All lines are led to the cockpit. For sailing downwind the design may be equipped with a symmetrical, masthead 775 sqft spinnaker. Twin rudders were a factory option, as was an anchor locker. The design has a hidden swim ladder mounted in a transom tube. The mainsheet has a 9:1 mechanical advantage, while the adjustable backstay is 8:1. The Ronstan mainsheet traveller is located aft of the tiller. The boat has a lifting bridle that exits through an inspection port for crane launching.

The boat is fitted with an inboard Nanni 14 hp diesel engine for docking and manoeuvring. A 20 hp saildrive Nani was a factory option. The opaque plastic fuel tank holds 10.6 u.s.gal and the fresh water tank has a capacity of 26.4 u.s.gal.

The design has sleeping accommodation for six people, with a double "V"-berth in the bow cabin, two straight settees in the main cabin and an aft cabin with a double berth on the port side. The main cabin has a drop-leaf table. The galley is located on the port side just forward of the companionway ladder. The galley is L-shaped and is equipped with a two-burner propane-fired stove, a 10.6 u.s.gal icebox and a sink. An oven and refrigerator were factory options. A navigation station is opposite the galley, on the starboard side. The head is located just aft of the navigation station on the starboard side and has 67 in of headroom. The interior is all white, moulded, structural fibreglass. Headroom in the main cabin is 72 in, in the forward cabin 35 in and 67 in in the aft cabin.

The boat is normally raced with a crew of six or seven sailors and has a PHRF racing handicap rating of 99 (Nova Scotia) to 108 (New England).

==Operational history==
In a 2009 review naval architect Robert H. Perry wrote, "the Archambault boats are quickly making a name for themselves as quality-built race winners in Europe. The new A31 should also be a very fast boat and it is interesting to note the similarities between this design and that of the 9.5-meter Nacira. In this case the target is the IRC racer-cruiser class. This means that the A31, designed by Joubert, Nivelt and Mercier, will have accommodations designed to make it fit into that category, ensuring that it will be a dual-purpose boat."

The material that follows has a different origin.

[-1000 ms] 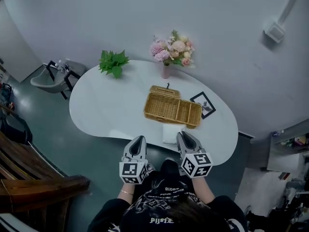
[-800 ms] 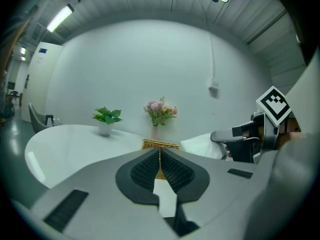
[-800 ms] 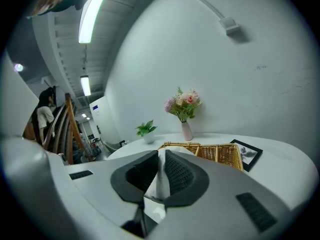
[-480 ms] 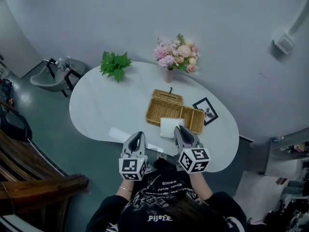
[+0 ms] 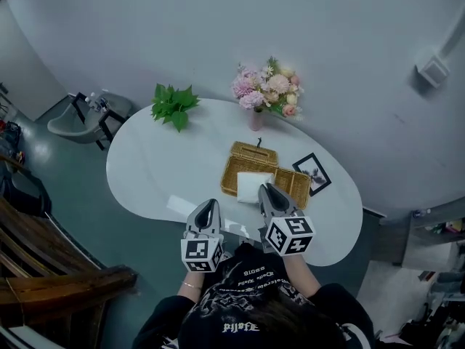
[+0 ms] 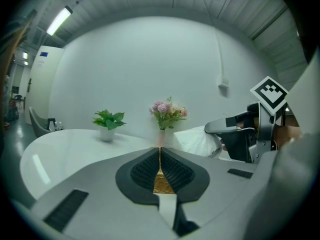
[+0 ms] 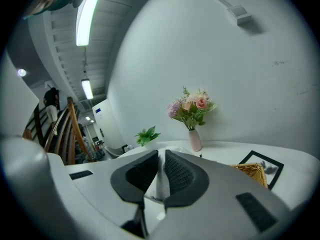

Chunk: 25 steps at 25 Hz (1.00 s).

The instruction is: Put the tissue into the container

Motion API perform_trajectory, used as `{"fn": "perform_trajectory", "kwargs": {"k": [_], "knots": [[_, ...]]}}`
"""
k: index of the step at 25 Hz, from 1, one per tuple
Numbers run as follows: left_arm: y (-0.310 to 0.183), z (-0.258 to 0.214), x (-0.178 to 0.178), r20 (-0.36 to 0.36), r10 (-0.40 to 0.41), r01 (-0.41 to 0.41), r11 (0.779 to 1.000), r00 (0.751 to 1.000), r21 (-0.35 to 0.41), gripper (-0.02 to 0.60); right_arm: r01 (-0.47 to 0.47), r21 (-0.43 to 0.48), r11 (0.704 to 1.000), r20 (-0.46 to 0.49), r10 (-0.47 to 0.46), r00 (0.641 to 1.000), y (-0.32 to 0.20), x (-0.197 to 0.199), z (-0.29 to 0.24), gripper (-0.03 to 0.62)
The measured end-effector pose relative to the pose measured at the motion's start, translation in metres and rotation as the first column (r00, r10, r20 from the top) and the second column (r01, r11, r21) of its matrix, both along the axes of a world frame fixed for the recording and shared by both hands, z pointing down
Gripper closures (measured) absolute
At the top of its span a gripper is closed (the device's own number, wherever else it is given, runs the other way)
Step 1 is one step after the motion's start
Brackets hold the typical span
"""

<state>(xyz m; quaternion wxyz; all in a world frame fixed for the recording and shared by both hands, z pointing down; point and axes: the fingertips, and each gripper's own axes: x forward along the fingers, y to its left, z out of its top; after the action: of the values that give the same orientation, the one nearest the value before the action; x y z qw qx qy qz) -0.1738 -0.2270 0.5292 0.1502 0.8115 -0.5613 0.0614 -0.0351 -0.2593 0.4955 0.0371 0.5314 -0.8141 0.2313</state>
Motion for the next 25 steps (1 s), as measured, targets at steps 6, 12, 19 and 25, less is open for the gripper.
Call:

A review in Canadian Yachting, by Katie Nicholl described the interior, saying that it "sleeps 6 with an aft double-berth, a well-appointed galley, enclosed aft master suite and a spacious head that combines a work/storage area. With the large cockpit with a super-sized aft locker (plenty big enough for a lift raft, fenders, and lifejackets) and 1.82m (6 ft.) headroom below; the A31 rivals any other modern 31-footer in creature comforts. The interior has light warm wood, clean white finishes and modern microfibre upholsteries. Handle holds below match the through-hull bolts that hold on the jib tracks. The vacuum-infused, resin glass sandwiched hull, injection infusion structural liner and composite deck is built using an environmentally sound process while eliminating airborne toxins."